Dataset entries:
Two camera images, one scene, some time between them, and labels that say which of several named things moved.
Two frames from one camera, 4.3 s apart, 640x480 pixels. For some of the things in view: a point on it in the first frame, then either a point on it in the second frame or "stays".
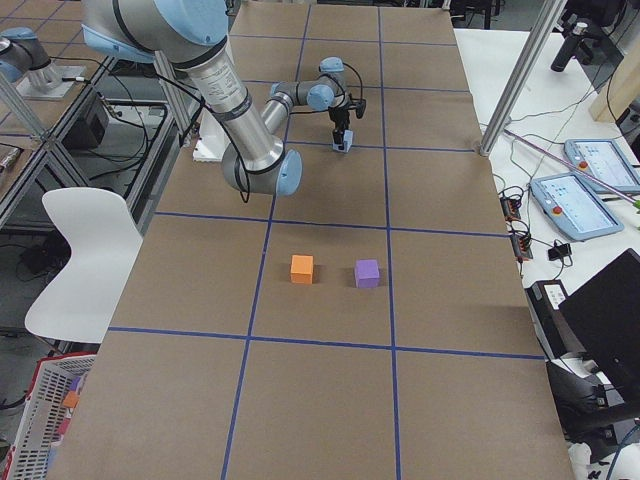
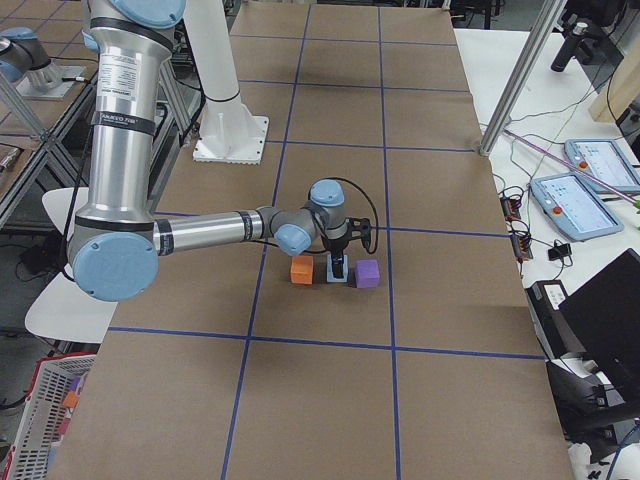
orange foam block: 301,269 stays
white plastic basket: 44,414 stays
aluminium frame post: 522,75 stays
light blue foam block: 347,141 to 330,270
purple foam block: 366,273 stays
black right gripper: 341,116 to 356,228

## TASK DESCRIPTION:
Go over the records above and tally each line that includes "things". Give the total by itself.

## THE ANSWER:
2